**ACTIVITY**. Your response should be every line of the data, written out exactly.

**DATA BLOCK**.
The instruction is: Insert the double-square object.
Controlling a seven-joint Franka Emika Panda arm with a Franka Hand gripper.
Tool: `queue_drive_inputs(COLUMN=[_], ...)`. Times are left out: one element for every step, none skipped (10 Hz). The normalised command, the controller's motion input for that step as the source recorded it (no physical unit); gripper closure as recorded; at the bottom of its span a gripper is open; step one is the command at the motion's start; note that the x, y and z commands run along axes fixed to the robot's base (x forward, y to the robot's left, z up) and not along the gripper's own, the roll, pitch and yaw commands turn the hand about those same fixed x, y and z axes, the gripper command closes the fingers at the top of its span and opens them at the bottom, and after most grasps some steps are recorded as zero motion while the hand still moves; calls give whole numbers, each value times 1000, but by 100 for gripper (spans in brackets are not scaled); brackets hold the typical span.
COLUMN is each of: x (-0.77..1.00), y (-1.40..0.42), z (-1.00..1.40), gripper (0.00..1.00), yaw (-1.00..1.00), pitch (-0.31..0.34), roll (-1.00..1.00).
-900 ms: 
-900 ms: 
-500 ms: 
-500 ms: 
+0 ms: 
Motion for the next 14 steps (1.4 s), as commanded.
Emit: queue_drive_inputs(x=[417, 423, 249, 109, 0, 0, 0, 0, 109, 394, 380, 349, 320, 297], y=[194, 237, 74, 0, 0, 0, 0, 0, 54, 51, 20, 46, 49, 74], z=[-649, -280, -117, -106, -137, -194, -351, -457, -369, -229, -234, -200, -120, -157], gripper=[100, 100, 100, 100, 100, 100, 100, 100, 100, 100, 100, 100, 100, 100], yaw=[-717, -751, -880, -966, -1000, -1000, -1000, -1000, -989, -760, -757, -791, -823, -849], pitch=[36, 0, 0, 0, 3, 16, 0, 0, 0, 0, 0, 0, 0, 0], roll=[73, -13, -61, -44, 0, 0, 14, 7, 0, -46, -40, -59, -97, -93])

**WRITTEN REPLY**.
The instruction is: Insert the double-square object.
Controlling a seven-joint Franka Emika Panda arm with a Franka Hand gripper.
Tool: `queue_drive_inputs(COLUMN=[_], ...)`. Times are left out: one element for every step, none skipped (10 Hz). The normalised command, the controller's motion input for that step as the source recorded it (no physical unit); gripper closure as recorded; at the bottom of its span a gripper is open; step one is the command at the motion's start; note that the x, y and z commands run along axes fixed to the robot's base (x forward, y to the robot's left, z up) and not along the gripper's own, the roll, pitch and yaw commands turn the hand about those same fixed x, y and z axes, the gripper command closes the fingers at the top of its span and opens them at the bottom, and after most grasps some steps are recorded as zero motion while the hand still moves; calls give whole numbers, each value times 1000, but by 100 for gripper (spans in brackets are not scaled); brackets hold the typical span.
COLUMN is each of: x (-0.77..1.00), y (-1.40..0.42), z (-1.00..1.40), gripper (0.00..1.00), yaw (-1.00..1.00), pitch (-0.31..0.34), roll (-1.00..1.00).
-900 ms: 
-900 ms: 
-500 ms: 
-500 ms: 
+0 ms: 
Motion for the next 14 steps (1.4 s), as commanded.
Emit: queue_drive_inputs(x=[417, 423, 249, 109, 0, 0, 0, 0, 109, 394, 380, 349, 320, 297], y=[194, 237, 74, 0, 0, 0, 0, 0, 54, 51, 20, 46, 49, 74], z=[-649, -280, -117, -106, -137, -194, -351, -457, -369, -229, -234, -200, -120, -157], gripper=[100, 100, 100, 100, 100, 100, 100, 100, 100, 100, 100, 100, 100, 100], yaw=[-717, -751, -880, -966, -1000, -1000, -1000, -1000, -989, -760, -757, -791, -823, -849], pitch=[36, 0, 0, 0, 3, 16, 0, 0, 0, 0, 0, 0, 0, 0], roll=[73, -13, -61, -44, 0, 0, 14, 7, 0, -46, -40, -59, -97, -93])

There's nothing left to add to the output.